Ketegangan geopolitik juga berperan. Perang yang sedang berlangsung di Ukraina dan konflik antara Israel dan Palestina telah mengganggu pasar sumber tradisional. Kedatangan wisatawan Rusia dan Ukraina telah anjlok, menghantam destinasi pesisir populer seperti Pattaya dan Phuket dengan keras. Bahkan pariwisata Israel—meskipun dalam skala yang lebih kecil—telah mengalami penurunan yang signifikan, dengan ketidakpastian yang lebih luas memicu keraguan untuk bepergian di seluruh Eropa dan Timur Tengah.
Pasar Berkinerja Terbaik: Lanskap yang Berubah
Meskipun menghadapi berbagai tantangan, mesin pariwisata Thailand masih terus berjalan—meskipun dengan ritme yang berbeda. Tiga pasar sumber pariwisata internasional teratas saat ini adalah:
- Tiongkok – Masih menjadi kontributor utama karena banyaknya wisatawan mancanegara dan hubungan budaya yang erat, meskipun jumlahnya masih jauh di bawah angka tertinggi sebelum pandemi.
- Malaysia – Negara yang berkinerja baik berkat kedekatan geografis, kemudahan perjalanan darat, dan ikatan budaya bersama.
- India – Meningkat pesat sebagai pasar utama, didorong oleh pertumbuhan kelas menengah, wisata pernikahan, dan minat terhadap destinasi kesehatan dan pantai.
Sementara itu, Inggris tetap menjadi sekutu yang tangguh.
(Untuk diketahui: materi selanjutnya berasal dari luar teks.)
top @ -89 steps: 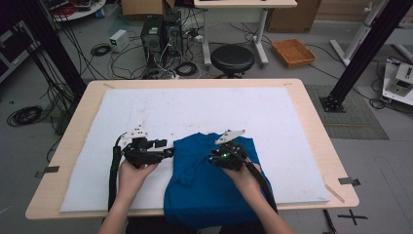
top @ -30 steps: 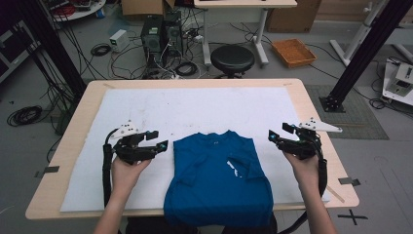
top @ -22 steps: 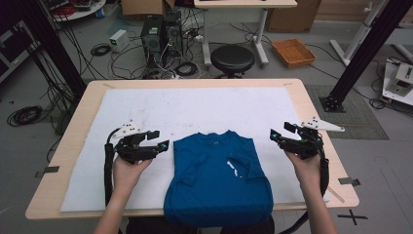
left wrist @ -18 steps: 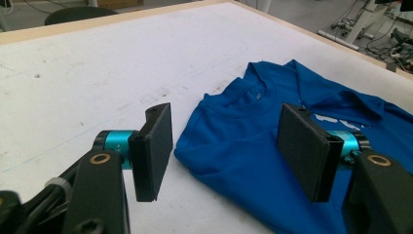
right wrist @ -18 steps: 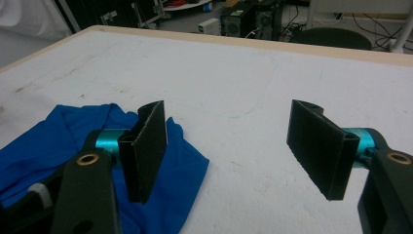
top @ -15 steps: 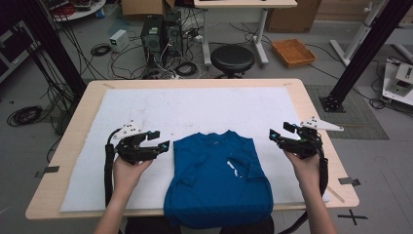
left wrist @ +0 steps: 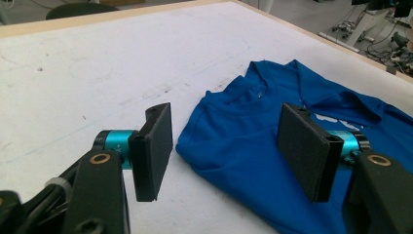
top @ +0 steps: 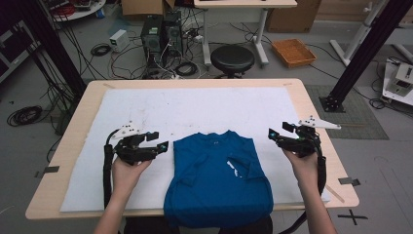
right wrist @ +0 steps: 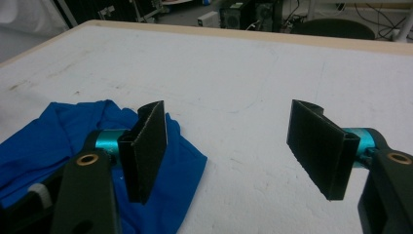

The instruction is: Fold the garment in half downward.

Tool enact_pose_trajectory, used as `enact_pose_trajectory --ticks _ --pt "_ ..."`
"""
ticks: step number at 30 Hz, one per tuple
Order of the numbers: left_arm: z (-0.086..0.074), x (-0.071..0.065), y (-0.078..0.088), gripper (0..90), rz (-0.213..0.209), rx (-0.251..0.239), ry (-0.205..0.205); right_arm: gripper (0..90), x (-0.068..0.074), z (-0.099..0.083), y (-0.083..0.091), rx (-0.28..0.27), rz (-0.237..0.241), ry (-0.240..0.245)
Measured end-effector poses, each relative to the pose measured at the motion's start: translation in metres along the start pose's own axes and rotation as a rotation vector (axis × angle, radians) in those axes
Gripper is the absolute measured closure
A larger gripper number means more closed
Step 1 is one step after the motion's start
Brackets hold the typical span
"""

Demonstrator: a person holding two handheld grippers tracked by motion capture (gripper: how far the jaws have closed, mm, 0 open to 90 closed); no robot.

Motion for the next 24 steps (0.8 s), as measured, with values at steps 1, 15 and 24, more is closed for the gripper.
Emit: enact_pose_trajectory --ticks 1,15,24 --pt "-0.001 0.0 -0.001 38.3 0.002 0.007 0.008 32.1 0.0 -0.001 -0.001 0.007 -0.002 -0.004" --pt "-0.011 0.011 -0.046 44.5 0.042 0.122 0.135 55.8 0.009 -0.023 -0.055 0.151 -0.001 0.034" --pt "-0.02 0.017 -0.068 46.2 0.067 0.188 0.178 60.6 0.016 -0.031 -0.079 0.243 -0.004 0.027"
Point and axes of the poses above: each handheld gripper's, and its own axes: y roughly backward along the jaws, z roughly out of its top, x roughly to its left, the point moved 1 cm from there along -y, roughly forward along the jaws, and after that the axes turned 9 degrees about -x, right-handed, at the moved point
Pelancong Inggris terus memilih Thailand karena iklim musim dinginnya yang hangat dan harganya yang terjangkau. Meskipun jumlah wisatawan akhir-akhir ini menurun, pasar ini menunjukkan harapan—terutama di kalangan pensiunan, backpacker, dan keluarga yang mencari liburan jangka panjang.
Wisata Kuliner: Keunggulan Strategis
Seiring dengan perkembangan lanskap pariwisata, kuliner Thailand yang terkenal di dunia dapat menjadi peluang besar untuk maju. Wisata kuliner muncul sebagai ceruk pasar bernilai tinggi, yang menarik wisatawan kaya dan berorientasi pada pengalaman dari pasar-pasar utama seperti Korea Selatan, Jepang, Australia, Jerman, Prancis, India, Singapura, dan Hong Kong. Dari tempat makan berbintang Michelin hingga wisata kuliner yang memukau dan sekolah memasak Thailand, warisan kuliner negara ini terbukti menjadi daya tarik yang kuat.
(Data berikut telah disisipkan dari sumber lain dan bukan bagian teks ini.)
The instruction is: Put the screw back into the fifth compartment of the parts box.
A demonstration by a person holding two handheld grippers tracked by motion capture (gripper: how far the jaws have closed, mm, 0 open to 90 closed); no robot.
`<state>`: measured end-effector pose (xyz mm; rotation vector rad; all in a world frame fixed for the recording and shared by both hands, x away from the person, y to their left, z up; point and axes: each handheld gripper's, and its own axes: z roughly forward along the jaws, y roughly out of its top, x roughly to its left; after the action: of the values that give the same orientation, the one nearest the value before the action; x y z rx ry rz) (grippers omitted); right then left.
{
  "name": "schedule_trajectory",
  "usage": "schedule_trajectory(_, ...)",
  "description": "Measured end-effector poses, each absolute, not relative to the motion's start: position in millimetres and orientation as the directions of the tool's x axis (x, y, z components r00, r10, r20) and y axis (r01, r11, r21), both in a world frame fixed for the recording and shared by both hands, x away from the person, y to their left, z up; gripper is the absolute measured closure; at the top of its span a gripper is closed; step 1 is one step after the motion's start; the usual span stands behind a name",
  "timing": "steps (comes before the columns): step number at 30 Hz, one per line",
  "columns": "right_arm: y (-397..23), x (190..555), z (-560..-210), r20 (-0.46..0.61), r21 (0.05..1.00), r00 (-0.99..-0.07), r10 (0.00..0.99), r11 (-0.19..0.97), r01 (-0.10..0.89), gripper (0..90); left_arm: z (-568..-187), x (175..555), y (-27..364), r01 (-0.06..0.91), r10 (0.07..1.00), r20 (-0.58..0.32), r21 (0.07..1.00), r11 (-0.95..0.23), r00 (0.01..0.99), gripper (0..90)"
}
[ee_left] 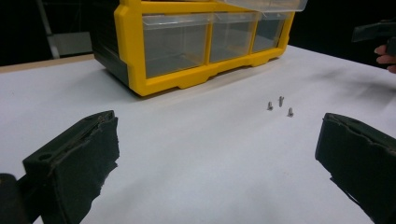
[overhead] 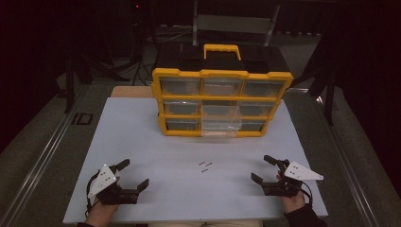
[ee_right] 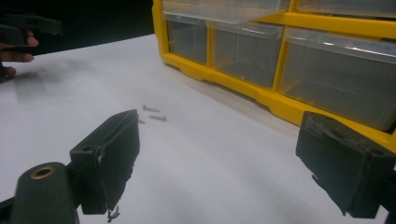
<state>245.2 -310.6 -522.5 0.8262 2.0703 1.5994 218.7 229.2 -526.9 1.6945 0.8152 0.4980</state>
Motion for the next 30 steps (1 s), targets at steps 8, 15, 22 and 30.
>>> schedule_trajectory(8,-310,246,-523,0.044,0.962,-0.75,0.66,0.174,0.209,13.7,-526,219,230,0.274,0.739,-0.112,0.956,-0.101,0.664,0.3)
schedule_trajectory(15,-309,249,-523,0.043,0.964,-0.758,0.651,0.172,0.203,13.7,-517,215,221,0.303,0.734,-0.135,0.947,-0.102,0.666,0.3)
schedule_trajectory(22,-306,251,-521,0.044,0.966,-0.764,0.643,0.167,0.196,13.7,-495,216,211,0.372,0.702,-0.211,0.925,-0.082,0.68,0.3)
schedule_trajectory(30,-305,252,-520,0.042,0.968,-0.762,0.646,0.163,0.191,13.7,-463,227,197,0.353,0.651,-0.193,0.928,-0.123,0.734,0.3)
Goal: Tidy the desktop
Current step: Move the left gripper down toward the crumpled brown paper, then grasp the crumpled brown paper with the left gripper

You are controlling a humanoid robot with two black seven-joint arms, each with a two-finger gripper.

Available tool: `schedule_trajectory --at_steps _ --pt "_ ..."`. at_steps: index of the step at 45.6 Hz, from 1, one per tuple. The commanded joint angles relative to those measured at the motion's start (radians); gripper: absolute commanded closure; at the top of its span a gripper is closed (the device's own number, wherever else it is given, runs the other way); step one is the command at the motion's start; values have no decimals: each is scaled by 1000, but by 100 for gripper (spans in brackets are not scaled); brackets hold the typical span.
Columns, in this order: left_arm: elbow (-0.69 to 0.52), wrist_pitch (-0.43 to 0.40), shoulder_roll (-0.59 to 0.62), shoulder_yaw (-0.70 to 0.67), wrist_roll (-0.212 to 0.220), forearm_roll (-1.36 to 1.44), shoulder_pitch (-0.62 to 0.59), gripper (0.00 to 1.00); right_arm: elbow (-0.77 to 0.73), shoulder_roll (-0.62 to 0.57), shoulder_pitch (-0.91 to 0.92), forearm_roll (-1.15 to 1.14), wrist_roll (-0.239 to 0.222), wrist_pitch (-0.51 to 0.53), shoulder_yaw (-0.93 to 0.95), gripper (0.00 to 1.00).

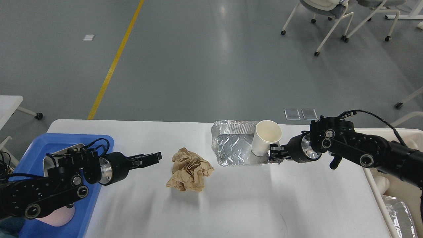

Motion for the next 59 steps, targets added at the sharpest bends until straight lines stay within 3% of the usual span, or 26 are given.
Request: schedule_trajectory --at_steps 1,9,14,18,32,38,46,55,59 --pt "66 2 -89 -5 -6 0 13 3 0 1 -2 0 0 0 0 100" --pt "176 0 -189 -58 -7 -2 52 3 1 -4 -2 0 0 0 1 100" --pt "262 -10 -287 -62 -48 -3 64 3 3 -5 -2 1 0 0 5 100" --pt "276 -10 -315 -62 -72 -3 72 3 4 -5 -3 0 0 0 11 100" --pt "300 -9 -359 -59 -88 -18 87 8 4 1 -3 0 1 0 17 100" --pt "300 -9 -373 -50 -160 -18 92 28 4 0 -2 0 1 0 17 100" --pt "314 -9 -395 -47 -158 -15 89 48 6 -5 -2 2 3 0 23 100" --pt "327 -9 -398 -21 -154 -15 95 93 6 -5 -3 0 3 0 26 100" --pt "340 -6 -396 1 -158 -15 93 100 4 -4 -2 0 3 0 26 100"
Realitas Generasi dan Ekonomi
Thailand juga mengalami pergeseran generasi dalam preferensi wisatawan. Wisatawan yang lebih muda, yang dipengaruhi oleh kesadaran iklim dan kehati-hatian ekonomi, cenderung memilih perjalanan yang lebih lambat dan lokal. Bagi banyak orang, daya tarik destinasi eksotis jarak jauh telah digantikan oleh preferensi untuk pengalaman yang lebih ramah lingkungan dan lebih dekat dengan rumah.
Pada tingkat makro, tantangan ekonomi global terus berlanjut dengan kuat. Kenaikan suku bunga, inflasi, dan melemahnya kepercayaan konsumen telah memperketat anggaran perjalanan—bahkan untuk destinasi yang dianggap terjangkau.
Saatnya Menata Ulang Pariwisata?
Meskipun ada tekanan saat ini, daya tarik Thailand tetap tidak terbantahkan. Namun, untuk berkembang dalam lingkungan baru ini, negara tersebut harus memikirkan kembali strategi pariwisatanya—mengalihkan fokus ke pengalaman yang bernilai, berkelanjutan, dan beragam yang menarik bagi prioritas wisatawan yang berubah.
Saya yakin Thailand tidak kehilangan pesonanya—negara ini sedang menghadapi masa pembaruan yang diperlukan. Pertanyaannya bukan hanya ke mana para wisatawan pergi, tetapi bagaimana Thailand akan berkembang untuk menyambut mereka kembali?